WORK INSTRUCTIONS: Please give back only the lines below from the one containing "Mark the black monitor" to the one containing "Whatever this document", each repeated word for word, both ends included.

========================================

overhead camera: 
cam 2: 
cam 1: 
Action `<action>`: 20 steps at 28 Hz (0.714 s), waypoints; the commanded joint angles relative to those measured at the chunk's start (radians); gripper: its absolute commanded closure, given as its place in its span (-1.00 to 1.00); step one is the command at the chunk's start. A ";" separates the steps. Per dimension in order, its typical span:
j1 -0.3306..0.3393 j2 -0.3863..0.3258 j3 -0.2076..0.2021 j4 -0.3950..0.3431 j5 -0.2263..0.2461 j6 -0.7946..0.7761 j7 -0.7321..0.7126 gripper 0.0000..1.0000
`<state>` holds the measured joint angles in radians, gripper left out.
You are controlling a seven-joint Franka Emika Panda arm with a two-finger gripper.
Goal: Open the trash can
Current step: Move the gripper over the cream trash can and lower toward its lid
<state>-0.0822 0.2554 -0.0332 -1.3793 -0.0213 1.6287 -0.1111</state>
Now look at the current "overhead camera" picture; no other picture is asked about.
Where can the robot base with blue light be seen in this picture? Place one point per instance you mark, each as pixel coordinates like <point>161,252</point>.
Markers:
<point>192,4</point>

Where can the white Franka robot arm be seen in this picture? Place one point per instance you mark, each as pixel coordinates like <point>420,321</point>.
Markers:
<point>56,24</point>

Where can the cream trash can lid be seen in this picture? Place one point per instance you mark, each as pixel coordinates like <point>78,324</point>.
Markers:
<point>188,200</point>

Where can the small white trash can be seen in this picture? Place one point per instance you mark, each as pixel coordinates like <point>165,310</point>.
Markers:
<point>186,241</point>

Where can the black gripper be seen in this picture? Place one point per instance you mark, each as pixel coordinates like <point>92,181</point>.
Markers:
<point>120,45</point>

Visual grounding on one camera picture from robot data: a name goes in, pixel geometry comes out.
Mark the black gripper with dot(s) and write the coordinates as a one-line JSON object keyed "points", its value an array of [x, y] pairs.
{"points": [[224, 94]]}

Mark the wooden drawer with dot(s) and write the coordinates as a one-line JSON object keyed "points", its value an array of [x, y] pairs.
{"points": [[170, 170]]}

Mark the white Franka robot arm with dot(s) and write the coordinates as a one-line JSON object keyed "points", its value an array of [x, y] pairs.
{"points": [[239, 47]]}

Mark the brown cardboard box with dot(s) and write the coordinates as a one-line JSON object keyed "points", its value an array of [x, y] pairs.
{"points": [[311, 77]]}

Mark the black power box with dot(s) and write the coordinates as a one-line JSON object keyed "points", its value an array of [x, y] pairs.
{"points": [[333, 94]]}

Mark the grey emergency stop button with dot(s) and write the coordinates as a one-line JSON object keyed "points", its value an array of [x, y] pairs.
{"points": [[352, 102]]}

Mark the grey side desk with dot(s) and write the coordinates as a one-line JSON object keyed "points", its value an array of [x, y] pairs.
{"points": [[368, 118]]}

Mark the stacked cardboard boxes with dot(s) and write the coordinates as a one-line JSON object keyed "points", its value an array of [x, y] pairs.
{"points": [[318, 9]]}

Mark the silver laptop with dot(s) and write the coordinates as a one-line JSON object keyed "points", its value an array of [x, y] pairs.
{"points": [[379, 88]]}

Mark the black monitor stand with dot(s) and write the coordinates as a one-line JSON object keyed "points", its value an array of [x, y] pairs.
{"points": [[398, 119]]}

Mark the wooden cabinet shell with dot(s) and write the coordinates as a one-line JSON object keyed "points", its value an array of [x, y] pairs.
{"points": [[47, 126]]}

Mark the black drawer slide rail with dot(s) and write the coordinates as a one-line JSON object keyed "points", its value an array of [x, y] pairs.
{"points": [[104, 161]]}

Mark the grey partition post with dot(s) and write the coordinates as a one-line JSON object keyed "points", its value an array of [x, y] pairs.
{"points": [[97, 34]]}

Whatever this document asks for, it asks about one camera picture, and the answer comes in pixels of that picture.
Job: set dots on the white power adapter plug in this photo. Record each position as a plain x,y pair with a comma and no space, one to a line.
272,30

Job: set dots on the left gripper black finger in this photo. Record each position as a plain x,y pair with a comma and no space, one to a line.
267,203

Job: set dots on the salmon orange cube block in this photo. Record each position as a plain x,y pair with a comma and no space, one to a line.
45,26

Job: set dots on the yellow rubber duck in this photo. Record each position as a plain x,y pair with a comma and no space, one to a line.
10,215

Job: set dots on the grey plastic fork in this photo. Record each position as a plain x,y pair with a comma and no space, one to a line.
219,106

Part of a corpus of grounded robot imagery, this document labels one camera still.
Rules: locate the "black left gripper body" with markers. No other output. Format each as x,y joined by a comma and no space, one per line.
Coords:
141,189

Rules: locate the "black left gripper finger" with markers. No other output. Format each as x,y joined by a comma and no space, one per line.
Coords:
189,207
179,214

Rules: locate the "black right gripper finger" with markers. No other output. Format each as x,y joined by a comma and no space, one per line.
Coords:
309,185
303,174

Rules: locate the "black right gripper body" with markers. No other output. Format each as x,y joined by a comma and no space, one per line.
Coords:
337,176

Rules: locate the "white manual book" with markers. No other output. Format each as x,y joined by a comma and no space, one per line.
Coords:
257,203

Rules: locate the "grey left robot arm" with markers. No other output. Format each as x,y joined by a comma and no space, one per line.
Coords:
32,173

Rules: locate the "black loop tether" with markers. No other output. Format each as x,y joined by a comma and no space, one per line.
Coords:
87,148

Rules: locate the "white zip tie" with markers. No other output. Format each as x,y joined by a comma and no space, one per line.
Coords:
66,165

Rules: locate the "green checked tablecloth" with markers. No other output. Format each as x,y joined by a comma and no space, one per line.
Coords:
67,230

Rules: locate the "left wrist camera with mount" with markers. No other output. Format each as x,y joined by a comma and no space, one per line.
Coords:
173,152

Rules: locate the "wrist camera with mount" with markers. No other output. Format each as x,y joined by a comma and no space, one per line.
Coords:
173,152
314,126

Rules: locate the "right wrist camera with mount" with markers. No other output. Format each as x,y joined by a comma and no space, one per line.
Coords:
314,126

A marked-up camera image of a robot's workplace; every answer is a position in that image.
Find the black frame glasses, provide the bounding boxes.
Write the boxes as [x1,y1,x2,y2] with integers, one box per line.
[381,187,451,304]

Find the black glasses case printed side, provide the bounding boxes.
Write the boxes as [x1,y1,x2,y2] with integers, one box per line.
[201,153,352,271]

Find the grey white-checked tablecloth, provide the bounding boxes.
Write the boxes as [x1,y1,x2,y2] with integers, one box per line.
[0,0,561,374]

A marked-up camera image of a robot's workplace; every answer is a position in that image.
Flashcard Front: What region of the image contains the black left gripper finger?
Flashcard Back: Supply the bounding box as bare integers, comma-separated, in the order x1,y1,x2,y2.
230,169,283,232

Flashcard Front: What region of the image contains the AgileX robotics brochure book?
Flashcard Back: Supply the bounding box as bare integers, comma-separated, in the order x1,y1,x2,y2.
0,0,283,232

========================================

SOLUTION:
Mark the black monitor stand with dot(s) and write the coordinates as a one-line JSON object keyed "points", its value an array of [x, y] pairs.
{"points": [[398, 119]]}

Mark the wooden cabinet shell with dot(s) and write the coordinates as a one-line JSON object keyed "points", its value an array of [x, y] pairs.
{"points": [[47, 126]]}

Mark the black drawer slide rail with dot(s) and write the coordinates as a one-line JSON object keyed "points", its value an array of [x, y] pairs.
{"points": [[104, 161]]}

Mark the grey partition post with dot(s) and write the coordinates as a one-line JSON object keyed "points", its value an array of [x, y] pairs.
{"points": [[97, 34]]}

Whatever this document asks for, it asks about one camera picture, and the answer comes in pixels of that picture.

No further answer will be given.